The generation that follows is that of authors born after the 1930s. This generation stands out for having abandoned criollismo as the theme of their narratives and approaching literary creation with universal themes and, in some cases, giving relevance to the dreamlike, fantasy and essays. Among them, mention should be made of Ernesto Endara (1932), Álvaro Menéndez Franco (1932), Enrique Chuez (1934), Justo Arroyo (1936), Victoria Jiménez Vélez (1937-2018), José Córdova (writer) (1937), Pedro Rivera Ortega (1939), Benjamín Ramón (1939), Gloria Guardia (1940-2019), Dimas Lidio Pitty (1941-2015), Moravia Ochoa López (1939), Mireya Hernández (1942-2006), Enrique Jaramillo Levi (1944), Raúl Leis (1947-2011), Giovanna Benedetti (1949), Edgar Soberón Torchia (1951), Rey Barría (1951), Ramón Fonseca Mora (1952), Herasto Reyes (1952-2005), Claudio de Castro (1957), Consuelo Tomás (1957), Yolanda Hackshaw (1958), Allen Patiño (1959), Ariel Barría Alvarado (1959-2021), Héctor Collado (1960), David C. Robinson O. (1960), Katia Malo (1961), Erika Harris (1963) and Rogelio Guerra Avila (1963).

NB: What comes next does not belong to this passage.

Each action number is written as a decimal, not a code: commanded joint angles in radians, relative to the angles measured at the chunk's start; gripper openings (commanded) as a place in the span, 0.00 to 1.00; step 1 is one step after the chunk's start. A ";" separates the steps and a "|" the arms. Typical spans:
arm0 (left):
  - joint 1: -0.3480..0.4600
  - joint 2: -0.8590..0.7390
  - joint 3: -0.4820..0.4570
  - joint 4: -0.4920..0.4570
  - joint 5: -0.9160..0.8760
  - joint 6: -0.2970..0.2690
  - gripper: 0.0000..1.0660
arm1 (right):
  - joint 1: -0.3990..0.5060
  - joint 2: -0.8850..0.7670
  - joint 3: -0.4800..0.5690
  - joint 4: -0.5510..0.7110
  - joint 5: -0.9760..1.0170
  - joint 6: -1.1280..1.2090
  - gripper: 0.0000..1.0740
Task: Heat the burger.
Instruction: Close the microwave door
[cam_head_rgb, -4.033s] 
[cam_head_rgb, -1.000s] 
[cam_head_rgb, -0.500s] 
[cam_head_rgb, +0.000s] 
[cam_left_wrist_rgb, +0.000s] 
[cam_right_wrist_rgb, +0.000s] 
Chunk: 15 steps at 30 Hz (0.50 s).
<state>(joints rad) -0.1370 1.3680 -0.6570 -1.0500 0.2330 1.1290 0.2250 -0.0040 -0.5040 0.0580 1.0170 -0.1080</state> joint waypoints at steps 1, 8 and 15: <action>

The narrative of the 21st century

Publishing for the first time between 1996 and 2011, the most recent generation of Panamanian storytellers emerged, among whom should be mentioned Carlos Fong (1967), Carlos Oriel Wynter Melo (1971), Javier Stanziola (1971), José Luis Rodríguez Pittí (1971), Melanie Taylor (1972), Lilian Guevara (1974), Roberto Pérez-Franco (1976) and Annabel Miguelena (1984). This generation is characterized by the cultivation of short fiction, with poetic language and full of imagination, but with a human theme, in which the individual stands out above a chaotic environment, generally urban.